Monday, April 28, 2008

Self Organizing Team

A Self organizing team is a very powerful concept that liberates the manager from the agony of mundane tasks. In most cases people are not used to managing themselves and managers are not used to not manage certain things. Here are some problems the managers face moving towards a true self organizing team:
  1. Managerial ego: Some managers think "What would the team do without me?" The team needs my help to solve problems”. And they get satisfaction from the fact that they were able to help their team at every single occasion when the team needed his/her help. But in that process, they forget that they are making the team more dependent on him/her leaving him/her less time to do the real managerial tasks.

  2. Fear of losing touch with details: They always like to know each and every minute detail so that they are aware of everything and can answer their superior’s detailed questions. However, in some organizations this quality earns them respect.

  3. Forced involvement in development issues: Sometimes team members have disagreements amongst themselves on various issues such as design choices, engineering practices etc. Inevitably, these disagreements then go to the manager to get resolved. Thus, even if the manager is trying to stay away, he/she gets involved in the argument to save the productivity of team.

  4. Fear of not doing things the right way: Every manager has his/ her perspective on what is right e.g. right engineering practices, the right way to solve a problem etc. The manager keeps thinking that if he does not make the decision, the team will solve the problem in a "wrong way". This keeps the manager more involved in small decisions.

It is difficult to achieve a truly self organizing team. It is very tempting to use the decision making authority you have as a manager. But if that becomes a routine, most of your time will be consumed in making small decisions that could have been made by some other team member. It is difficult to resolve the above mentioned problems. You cannot make your team self organizing in a day. You have to train your team for months.

After working for months to achieve a truly self organizing team, the result is gratifying. The gains are phenomenal. You can save at least 50% of your mundane work. This gives you that 50% time to think about future architectures, long term career development of your engineers, attend conferences etc. Your job will be much more interesting than it was before.

Tuesday, April 22, 2008

Is Checkstyle Agile?

The sprint review meeting was going on. Some developers expressed their discontent over checkstyle enforcement in continuous integration. They were unhappy because sometimes checkstyle prevented them from delivering builds to QA on time. To support their claim, one developer said - "I don' t think checkstyle is agile".

Let's first understand what is meant by the word "agile". The agile manifesto mentions following principals:
1. Welcome changing requirements
2. Deliver working software frequently
3. Collaboration between business and engineers
4. Sustainable development
5. Continuous attention to technical excellence and good design
What is the motive behind coming up with such a manifesto? - More efficient and cost effective software development. Why this process innovation? - To develop software in the least amount of time with the best possible quality a. k. a. saving money.

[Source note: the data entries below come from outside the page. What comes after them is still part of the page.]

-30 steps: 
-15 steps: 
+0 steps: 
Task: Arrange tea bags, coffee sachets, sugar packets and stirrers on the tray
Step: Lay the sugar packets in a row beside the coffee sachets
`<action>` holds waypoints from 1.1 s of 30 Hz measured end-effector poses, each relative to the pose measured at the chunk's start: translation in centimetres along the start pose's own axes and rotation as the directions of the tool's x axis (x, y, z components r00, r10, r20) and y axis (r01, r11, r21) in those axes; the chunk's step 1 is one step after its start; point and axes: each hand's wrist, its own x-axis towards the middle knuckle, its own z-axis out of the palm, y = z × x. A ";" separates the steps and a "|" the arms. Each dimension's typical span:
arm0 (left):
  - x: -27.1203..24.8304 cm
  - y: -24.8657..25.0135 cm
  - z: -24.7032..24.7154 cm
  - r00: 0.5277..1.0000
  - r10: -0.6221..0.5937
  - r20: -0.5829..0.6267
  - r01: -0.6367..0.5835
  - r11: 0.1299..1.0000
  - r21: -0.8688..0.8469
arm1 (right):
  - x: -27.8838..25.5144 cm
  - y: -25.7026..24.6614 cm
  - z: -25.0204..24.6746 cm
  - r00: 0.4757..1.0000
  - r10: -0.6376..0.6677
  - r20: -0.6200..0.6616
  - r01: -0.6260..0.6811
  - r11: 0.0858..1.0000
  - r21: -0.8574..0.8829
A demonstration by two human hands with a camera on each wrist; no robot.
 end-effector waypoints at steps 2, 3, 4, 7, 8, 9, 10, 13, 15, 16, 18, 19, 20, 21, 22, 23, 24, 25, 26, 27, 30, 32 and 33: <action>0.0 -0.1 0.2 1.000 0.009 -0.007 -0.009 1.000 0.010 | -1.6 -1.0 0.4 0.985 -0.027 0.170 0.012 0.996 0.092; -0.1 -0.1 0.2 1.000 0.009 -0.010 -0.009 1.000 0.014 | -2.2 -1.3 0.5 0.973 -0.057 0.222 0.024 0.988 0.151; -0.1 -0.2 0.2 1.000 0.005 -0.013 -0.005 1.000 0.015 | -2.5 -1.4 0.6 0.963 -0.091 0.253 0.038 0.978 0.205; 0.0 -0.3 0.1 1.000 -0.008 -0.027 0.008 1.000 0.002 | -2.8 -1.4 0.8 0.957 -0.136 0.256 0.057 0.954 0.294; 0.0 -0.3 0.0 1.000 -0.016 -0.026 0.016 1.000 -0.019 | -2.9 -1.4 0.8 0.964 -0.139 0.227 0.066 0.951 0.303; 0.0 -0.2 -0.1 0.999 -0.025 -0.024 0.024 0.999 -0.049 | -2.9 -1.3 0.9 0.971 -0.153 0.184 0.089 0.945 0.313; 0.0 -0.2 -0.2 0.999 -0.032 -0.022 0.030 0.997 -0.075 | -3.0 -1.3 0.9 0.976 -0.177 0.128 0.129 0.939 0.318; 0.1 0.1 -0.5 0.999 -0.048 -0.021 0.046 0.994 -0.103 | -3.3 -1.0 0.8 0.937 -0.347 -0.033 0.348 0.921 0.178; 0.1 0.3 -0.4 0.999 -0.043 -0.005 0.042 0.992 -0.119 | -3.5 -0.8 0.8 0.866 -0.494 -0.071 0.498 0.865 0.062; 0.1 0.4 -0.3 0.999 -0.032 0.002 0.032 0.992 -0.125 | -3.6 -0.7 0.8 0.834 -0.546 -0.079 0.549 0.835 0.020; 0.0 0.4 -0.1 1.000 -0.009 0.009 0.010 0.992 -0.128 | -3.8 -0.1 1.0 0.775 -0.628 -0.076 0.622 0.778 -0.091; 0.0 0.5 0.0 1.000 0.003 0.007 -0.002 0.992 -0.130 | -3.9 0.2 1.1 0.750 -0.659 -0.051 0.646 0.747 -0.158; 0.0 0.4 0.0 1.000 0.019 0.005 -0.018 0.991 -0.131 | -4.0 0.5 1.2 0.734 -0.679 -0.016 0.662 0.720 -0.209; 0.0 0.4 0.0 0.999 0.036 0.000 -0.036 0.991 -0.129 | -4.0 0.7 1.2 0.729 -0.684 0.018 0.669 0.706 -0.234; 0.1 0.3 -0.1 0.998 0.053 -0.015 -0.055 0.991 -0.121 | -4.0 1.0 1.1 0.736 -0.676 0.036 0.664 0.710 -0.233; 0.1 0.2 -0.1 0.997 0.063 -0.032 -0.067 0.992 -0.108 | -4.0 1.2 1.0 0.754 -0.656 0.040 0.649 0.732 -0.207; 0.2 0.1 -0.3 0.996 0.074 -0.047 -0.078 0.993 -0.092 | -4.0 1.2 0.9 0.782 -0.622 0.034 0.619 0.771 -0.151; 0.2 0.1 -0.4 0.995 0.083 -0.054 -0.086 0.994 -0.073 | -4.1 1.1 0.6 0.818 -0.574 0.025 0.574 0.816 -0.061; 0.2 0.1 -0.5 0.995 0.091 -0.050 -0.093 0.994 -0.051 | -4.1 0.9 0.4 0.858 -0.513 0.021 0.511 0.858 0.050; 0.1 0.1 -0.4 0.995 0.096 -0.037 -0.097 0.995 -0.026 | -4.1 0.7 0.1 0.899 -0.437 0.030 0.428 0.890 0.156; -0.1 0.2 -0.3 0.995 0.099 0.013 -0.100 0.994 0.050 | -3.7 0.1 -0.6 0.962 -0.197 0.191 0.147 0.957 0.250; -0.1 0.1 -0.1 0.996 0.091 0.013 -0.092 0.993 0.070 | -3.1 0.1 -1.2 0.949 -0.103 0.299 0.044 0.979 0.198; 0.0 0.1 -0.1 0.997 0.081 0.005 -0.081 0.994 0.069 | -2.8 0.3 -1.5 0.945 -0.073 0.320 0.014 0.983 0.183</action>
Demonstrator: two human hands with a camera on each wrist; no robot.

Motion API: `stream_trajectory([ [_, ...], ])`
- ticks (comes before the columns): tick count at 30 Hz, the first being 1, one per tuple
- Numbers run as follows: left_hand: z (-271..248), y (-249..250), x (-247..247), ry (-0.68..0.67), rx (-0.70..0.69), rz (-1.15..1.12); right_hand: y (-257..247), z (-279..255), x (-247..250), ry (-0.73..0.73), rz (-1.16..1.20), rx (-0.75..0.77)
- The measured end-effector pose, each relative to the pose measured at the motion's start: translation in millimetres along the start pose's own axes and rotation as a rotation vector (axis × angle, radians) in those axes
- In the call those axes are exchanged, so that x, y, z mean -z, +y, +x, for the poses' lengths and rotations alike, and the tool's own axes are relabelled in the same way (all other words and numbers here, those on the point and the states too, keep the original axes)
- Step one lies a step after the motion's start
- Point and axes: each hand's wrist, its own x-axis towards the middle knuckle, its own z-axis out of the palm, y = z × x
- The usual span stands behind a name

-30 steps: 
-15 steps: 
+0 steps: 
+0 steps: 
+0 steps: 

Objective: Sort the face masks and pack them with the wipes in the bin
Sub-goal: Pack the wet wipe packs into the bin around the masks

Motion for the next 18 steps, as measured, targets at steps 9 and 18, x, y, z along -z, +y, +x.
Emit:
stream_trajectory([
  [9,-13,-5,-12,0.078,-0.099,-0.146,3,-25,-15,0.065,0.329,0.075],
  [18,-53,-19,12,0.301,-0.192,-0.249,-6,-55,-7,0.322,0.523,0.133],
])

Now let's examine what checkstyle accomplishes. It enforces the coding conventions there by producing maintainable, consistent and more readable code. Sun's website for coding convention mentions that 80% of the lifetime cost of a piece of software goes to maintenance. Coding conventions play a big part in improving maintainability and readability of the software when you have multiple developers working on the same code base. Other developers can quickly understand a piece of code if it adheres to a standard.

Everything mentioned above is in line with the principals of agility. Enforcing coding conventions will allow self organizing teams to develop software more quickly and cost effectively. A readable piece of code can be easily worked upon by multiple people. Adhering to industry's best practices is in line with continuous attention to technical excellence. Furthermore, adhering to a standard will make the development process more sustainable.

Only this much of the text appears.